TASK ITEM: From the material below, copy out each line with the word "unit" in it.

INFORMATION SUPPLIED:
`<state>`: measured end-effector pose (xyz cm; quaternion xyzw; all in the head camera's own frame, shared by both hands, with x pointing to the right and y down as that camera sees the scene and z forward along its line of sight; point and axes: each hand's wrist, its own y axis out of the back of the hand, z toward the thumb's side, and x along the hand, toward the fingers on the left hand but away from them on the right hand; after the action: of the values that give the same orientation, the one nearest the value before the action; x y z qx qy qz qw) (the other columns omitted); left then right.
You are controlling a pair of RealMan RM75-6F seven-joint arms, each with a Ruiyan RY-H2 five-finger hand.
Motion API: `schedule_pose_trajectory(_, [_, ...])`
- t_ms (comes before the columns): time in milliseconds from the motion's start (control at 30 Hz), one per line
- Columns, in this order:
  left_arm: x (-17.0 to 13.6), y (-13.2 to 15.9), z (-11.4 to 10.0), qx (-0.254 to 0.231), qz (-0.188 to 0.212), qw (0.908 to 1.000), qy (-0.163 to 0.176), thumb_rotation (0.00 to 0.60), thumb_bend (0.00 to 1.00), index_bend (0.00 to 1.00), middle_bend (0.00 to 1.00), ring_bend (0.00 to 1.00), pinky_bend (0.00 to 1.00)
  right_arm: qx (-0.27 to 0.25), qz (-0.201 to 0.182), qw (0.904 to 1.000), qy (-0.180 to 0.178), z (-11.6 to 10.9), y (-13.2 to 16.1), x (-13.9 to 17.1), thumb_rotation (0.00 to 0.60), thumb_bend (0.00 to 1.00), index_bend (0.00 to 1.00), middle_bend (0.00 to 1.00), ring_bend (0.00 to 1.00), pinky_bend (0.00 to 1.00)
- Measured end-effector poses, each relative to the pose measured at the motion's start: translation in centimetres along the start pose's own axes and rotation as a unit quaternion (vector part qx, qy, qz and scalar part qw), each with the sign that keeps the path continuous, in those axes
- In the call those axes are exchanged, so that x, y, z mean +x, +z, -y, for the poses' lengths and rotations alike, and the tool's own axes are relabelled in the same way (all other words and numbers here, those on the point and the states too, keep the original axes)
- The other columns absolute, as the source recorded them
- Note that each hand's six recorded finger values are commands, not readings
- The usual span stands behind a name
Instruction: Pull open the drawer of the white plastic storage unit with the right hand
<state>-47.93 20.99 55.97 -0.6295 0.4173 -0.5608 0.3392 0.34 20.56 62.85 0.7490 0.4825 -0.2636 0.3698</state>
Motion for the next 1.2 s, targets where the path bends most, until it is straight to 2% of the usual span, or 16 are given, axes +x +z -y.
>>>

RESULT OF THE TASK:
- Measured end-effector poses, each relative to the pose measured at the motion's start: translation in centimetres along the start pose's own axes and rotation as a unit quaternion (vector part qx, qy, qz and scalar part qw), each with the sign that keeps the path continuous, in those axes
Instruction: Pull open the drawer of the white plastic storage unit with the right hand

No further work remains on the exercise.